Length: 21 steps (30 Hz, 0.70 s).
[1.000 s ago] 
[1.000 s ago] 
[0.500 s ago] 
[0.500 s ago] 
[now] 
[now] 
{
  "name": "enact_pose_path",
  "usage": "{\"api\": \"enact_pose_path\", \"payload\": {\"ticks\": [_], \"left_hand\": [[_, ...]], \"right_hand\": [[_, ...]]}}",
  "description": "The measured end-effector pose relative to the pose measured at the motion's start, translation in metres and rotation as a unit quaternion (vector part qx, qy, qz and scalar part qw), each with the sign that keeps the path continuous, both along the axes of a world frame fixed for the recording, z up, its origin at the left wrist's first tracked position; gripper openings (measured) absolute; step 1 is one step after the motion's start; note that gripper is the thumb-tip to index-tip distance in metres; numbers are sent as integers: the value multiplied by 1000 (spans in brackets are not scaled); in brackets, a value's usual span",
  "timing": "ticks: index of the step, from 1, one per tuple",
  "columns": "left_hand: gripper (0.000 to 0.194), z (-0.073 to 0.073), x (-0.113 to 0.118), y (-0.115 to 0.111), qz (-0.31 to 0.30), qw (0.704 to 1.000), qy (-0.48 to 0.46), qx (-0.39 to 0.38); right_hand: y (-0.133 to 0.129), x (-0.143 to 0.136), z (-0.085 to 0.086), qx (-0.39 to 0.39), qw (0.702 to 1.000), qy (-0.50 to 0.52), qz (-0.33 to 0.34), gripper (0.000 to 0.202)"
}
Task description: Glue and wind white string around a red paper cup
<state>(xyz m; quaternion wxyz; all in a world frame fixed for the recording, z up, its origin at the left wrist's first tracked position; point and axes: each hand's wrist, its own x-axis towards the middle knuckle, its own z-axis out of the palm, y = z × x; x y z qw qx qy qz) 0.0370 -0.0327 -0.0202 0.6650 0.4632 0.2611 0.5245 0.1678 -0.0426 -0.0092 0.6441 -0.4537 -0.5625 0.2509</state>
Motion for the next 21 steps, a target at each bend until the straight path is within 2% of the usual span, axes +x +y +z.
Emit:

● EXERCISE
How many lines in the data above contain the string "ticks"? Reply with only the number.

● WRITTEN SOLUTION
2